**ASSIGNMENT:** Your answer should hold every line of the records below that contains the string "upward".
★ ★ ★ ★
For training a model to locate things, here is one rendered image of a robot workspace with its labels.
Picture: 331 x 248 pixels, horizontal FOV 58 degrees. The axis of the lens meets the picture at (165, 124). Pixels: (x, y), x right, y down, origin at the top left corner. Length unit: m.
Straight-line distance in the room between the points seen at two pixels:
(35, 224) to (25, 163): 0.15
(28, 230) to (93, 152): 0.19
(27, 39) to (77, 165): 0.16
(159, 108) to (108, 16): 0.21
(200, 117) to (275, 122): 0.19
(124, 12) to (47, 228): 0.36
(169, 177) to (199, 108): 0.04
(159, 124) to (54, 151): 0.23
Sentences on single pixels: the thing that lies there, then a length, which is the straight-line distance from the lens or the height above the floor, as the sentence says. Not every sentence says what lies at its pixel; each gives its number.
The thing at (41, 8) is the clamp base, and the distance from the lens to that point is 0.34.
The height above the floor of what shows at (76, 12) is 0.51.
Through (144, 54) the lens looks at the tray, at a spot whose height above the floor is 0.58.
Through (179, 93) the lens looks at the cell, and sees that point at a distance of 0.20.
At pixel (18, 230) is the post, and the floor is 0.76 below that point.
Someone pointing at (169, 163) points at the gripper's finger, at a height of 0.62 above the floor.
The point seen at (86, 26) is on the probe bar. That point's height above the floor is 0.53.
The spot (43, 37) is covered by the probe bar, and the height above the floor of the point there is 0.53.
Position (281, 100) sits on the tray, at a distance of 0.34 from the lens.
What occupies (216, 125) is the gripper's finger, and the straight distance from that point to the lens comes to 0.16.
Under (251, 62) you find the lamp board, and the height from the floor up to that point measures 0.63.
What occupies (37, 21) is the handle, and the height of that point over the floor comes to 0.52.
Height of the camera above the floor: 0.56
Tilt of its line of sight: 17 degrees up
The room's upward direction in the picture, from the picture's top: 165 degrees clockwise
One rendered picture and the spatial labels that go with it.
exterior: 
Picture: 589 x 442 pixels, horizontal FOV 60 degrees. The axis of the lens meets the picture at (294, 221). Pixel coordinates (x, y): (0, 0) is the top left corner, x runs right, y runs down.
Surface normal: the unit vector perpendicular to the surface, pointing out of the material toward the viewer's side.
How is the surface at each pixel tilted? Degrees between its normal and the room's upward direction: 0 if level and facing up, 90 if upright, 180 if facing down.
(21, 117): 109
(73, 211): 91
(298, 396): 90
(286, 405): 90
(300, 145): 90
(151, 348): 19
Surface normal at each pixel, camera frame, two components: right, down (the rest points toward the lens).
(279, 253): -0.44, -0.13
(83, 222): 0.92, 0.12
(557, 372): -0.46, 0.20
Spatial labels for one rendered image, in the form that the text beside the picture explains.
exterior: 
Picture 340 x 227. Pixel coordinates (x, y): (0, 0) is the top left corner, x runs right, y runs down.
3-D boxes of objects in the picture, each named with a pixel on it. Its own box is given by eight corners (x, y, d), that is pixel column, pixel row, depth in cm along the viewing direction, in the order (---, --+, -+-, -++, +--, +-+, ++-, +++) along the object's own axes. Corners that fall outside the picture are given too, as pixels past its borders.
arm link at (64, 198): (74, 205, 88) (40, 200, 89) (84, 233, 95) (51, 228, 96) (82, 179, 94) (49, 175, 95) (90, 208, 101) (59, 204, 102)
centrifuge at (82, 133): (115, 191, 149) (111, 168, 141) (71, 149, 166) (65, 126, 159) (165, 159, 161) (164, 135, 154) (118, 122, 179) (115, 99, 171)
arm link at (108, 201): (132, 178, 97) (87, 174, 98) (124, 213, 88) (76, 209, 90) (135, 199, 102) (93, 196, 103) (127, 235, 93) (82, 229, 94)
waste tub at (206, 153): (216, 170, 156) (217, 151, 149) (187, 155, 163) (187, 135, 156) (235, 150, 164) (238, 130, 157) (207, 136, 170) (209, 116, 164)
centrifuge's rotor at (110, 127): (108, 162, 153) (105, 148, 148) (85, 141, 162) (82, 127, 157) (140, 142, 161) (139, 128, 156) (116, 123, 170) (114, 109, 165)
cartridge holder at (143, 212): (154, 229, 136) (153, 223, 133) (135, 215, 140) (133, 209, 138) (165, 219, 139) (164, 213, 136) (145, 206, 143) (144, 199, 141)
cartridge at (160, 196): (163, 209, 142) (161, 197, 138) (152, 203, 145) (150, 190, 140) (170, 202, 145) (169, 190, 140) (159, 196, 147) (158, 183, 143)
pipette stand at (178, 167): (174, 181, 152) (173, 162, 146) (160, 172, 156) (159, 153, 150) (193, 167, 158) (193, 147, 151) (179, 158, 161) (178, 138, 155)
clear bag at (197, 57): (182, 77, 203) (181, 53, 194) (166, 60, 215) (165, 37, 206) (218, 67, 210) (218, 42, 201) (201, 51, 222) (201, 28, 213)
★ ★ ★ ★
**EXERCISE SOLUTION:**
The room's upward direction in the picture, from the picture's top: 165 degrees clockwise
How is the surface at each pixel tilted? Degrees between its normal and the room's upward direction: 0 if level and facing up, 90 if upright, 180 if facing down.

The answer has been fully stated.